The Reserve Bank of India (RBI) is considering the introduction of plastic, or polymer, currency notes as part of efforts to reduce the rising costs associated with printing and replacing paper currency. RBI Governor Sanjay Malhotra recently indicated that the central bank is examining the proposal as demand for physical currency continues to increase across the country.
The move could mark a significant shift in India’s currency system, with polymer notes expected to be more durable, cost-effective, and environmentally sustainable than traditional paper notes.
Rising Currency Printing Costs Prompt Review
The RBI’s renewed focus on polymer notes comes amid a sharp increase in the cost of printing currency.
According to the RBI’s Annual Report for the financial year 2024-25, the expenditure on printing banknotes rose from ₹5,101.4 crore in the previous financial year to ₹6,372.8 crore. The increase has largely been attributed to growing demand for currency notes in circulation.
Officials believe that replacing paper notes with polymer-based currency could significantly reduce long-term printing and replacement costs.
Damaged Notes Continue to Be a Major Challenge
One of the biggest challenges faced by the central bank is the large number of worn-out and damaged notes that need to be withdrawn from circulation every year.
The RBI report revealed that approximately 23.8 crore soiled and damaged notes were withdrawn during FY 2024-25, representing a 12.3 percent increase compared to the previous year.
Since paper notes are prone to tearing, moisture damage, and wear and tear, they require frequent replacement, adding to operational costs.
Polymer Notes Offer Greater Durability
Polymer currency notes are made from a special plastic substrate that is significantly more durable than paper.

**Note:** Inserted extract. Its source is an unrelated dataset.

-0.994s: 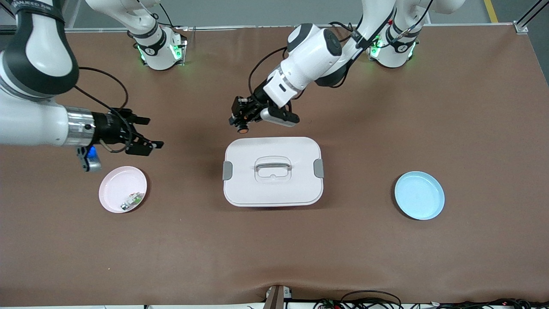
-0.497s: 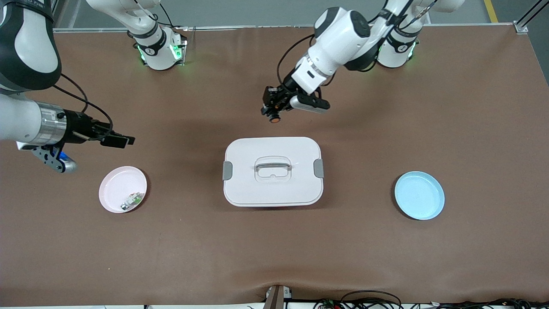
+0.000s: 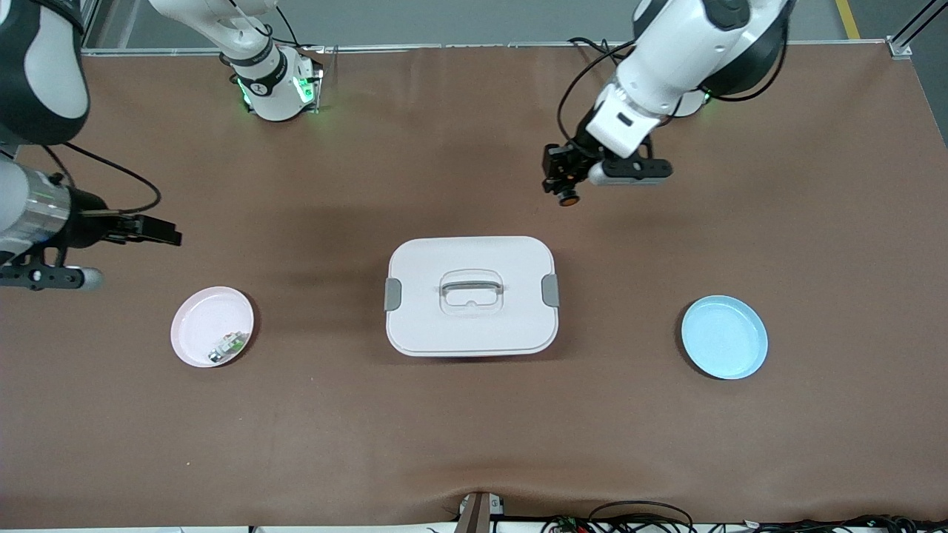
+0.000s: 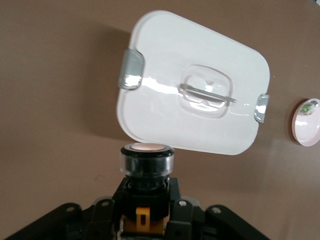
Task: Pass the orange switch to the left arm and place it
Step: 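Open the right gripper and withdraw while the left gripper carries the switch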
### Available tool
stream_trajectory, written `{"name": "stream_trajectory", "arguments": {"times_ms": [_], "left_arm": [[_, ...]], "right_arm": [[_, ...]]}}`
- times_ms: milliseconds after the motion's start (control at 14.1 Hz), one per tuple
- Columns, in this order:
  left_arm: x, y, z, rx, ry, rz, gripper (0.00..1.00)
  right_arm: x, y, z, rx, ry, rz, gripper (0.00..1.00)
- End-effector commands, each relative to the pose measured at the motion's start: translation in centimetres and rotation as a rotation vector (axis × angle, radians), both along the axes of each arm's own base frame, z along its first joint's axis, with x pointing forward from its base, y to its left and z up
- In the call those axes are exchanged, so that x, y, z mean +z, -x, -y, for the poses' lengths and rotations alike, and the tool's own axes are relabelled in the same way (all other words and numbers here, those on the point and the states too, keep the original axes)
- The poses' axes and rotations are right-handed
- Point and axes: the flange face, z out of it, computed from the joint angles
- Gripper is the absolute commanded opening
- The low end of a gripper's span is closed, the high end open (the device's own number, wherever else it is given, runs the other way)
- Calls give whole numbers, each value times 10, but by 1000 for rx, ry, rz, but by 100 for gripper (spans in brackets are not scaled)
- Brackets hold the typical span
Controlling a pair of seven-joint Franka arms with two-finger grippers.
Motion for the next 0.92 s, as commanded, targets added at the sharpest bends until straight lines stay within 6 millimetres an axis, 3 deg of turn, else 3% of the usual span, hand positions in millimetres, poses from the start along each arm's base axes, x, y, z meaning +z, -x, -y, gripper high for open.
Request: {"name": "stream_trajectory", "arguments": {"times_ms": [0,213,497,639,852], "left_arm": [[19,-4,-52,-22,-63,2,2],[32,-13,-114,-48,-106,-9,2],[59,-34,-205,-75,-124,-1,2],[69,-41,-244,-90,-128,15,1],[79,-50,-273,-65,-129,35,0]], "right_arm": [[15,2,37,79,-3,29,100],[22,2,46,83,45,37,100],[48,8,50,82,81,69,100],[48,17,64,79,71,30,100],[59,24,83,58,58,50,100]]}}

Such notes generally last much longer in circulation, are more resistant to dirt and moisture, and are harder to counterfeit due to advanced security features.
Many countries, including Australia, Canada, the United Kingdom, and New Zealand, have already adopted polymer banknotes because of their longer lifespan and improved security.
Proposal First Introduced a Decade Ago
The idea of introducing polymer notes in India is not new.
The RBI had first proposed the introduction of plastic currency notes nearly a decade ago as a solution to rising currency management costs and durability concerns.
In February 2014, the government informed Parliament that one billion ₹10 polymer notes would be introduced on a pilot basis in five cities representing different climatic and geographical conditions—Kochi, Mysuru, Jaipur, Shimla, and Bhubaneswar.
The pilot project was designed to evaluate the performance of polymer notes under diverse weather conditions before considering a nationwide rollout.
Benefits for ATM Operations and Currency Management
Apart from durability, polymer notes are also expected to improve ATM operations.
The notes are less likely to become damaged during handling and processing, making them more suitable for automated cash management systems. This could help reduce maintenance issues and improve the efficiency of cash distribution networks.
Officials have indicated that the RBI possesses the necessary infrastructure and resources required to implement the transition if the proposal receives final approval.
No Final Decision Yet
While the RBI is actively examining the proposal, no final decision has been announced regarding the nationwide introduction of polymer currency notes.
However, with printing costs rising and damaged currency becoming an increasing burden, the central bank is exploring alternatives that could make India’s currency management system more efficient and sustainable in the years ahead.